Problem details →
Each line of the listing, apart from the pictures, is to be printed exactly.

Stored data →
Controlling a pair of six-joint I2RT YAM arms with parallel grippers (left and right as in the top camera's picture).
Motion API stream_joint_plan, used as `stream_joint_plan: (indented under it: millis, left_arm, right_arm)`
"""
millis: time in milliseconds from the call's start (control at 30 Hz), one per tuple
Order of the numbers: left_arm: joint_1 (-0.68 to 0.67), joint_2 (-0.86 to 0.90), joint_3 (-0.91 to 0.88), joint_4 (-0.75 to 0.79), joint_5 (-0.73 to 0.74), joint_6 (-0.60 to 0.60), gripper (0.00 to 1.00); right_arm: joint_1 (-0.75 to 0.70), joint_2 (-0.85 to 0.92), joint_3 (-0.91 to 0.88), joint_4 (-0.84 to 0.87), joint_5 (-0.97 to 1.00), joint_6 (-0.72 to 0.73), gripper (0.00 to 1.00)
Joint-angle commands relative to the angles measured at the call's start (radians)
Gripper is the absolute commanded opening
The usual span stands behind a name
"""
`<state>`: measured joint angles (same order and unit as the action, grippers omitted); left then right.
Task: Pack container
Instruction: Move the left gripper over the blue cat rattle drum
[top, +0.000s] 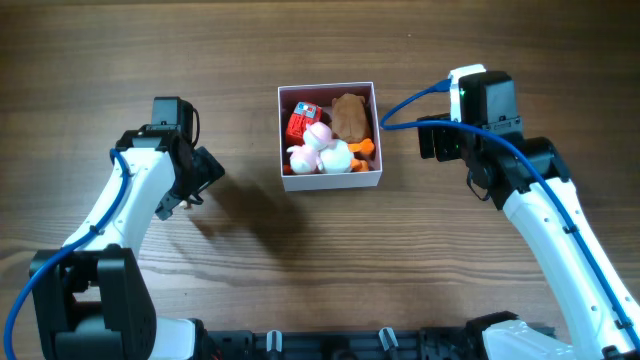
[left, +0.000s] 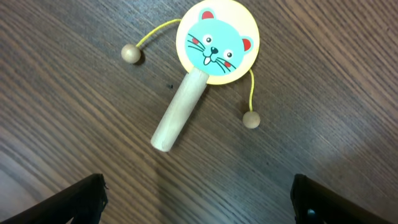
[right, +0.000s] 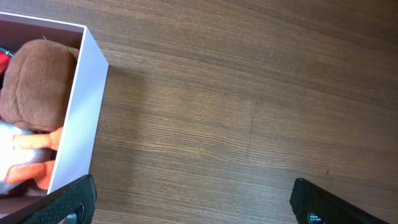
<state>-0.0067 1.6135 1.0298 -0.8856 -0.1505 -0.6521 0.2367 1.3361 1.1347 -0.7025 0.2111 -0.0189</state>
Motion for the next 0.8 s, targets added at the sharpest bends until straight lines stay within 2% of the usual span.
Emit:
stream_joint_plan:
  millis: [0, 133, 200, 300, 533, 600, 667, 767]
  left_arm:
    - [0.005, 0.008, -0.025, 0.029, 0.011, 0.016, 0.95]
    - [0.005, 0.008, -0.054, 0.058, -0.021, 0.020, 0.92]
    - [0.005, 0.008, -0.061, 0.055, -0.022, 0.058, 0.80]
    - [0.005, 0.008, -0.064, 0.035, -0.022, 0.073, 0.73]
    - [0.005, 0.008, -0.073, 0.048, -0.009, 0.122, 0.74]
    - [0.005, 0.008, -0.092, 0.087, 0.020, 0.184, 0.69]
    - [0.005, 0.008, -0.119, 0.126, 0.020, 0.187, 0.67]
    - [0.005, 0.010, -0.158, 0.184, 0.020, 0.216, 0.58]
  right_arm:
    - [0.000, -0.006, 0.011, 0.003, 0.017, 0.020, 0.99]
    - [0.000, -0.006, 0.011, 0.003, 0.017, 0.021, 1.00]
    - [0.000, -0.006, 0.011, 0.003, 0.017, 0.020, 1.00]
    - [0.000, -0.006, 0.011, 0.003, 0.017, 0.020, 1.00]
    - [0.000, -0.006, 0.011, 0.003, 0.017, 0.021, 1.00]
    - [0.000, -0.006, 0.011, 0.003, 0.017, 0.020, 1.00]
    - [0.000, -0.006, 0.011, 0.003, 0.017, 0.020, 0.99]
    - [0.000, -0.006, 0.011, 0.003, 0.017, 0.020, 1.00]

Your solution →
Controlling a pair of six-joint I2RT YAM arms with parallel grippers (left and right as in the top camera's picture).
Motion API stream_joint_plan, used as `stream_joint_plan: (indented under it: millis, left_arm, right_arm)`
"""
millis: time in milliseconds from the call's start (control at 30 Hz), one per tuple
Order of the numbers: left_arm: joint_1 (-0.68 to 0.67), joint_2 (-0.86 to 0.90), joint_3 (-0.91 to 0.88), joint_4 (-0.75 to 0.79), joint_5 (-0.73 to 0.74), joint_6 (-0.60 to 0.60), gripper (0.00 to 1.00); right_arm: joint_1 (-0.75 to 0.70), joint_2 (-0.85 to 0.92), joint_3 (-0.91 to 0.88), joint_4 (-0.84 to 0.87), joint_5 (-0.97 to 1.00), joint_6 (-0.72 to 0.73), gripper (0.00 to 1.00)
Joint-angle commands relative to the angles measured at the call's start (radians)
Gripper is the absolute commanded opening
The usual span stands behind a name
"""
`<state>`: measured joint angles (same order and unit as the action, grippers omitted); left then right.
Task: Pack container
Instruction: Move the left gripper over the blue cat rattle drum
[top, +0.000s] 
[left, +0.000s] 
[right, +0.000s] 
<state>-0.0067 1.6135 1.0298 -0.8856 -0.1505 -0.6521 0.2367 1.3361 1.1347 -0.7025 0.2111 -0.0189</state>
Motion for the next 0.8 s, targets added at the sharpest bends until straight lines stay within 2% of the usual span.
Emit:
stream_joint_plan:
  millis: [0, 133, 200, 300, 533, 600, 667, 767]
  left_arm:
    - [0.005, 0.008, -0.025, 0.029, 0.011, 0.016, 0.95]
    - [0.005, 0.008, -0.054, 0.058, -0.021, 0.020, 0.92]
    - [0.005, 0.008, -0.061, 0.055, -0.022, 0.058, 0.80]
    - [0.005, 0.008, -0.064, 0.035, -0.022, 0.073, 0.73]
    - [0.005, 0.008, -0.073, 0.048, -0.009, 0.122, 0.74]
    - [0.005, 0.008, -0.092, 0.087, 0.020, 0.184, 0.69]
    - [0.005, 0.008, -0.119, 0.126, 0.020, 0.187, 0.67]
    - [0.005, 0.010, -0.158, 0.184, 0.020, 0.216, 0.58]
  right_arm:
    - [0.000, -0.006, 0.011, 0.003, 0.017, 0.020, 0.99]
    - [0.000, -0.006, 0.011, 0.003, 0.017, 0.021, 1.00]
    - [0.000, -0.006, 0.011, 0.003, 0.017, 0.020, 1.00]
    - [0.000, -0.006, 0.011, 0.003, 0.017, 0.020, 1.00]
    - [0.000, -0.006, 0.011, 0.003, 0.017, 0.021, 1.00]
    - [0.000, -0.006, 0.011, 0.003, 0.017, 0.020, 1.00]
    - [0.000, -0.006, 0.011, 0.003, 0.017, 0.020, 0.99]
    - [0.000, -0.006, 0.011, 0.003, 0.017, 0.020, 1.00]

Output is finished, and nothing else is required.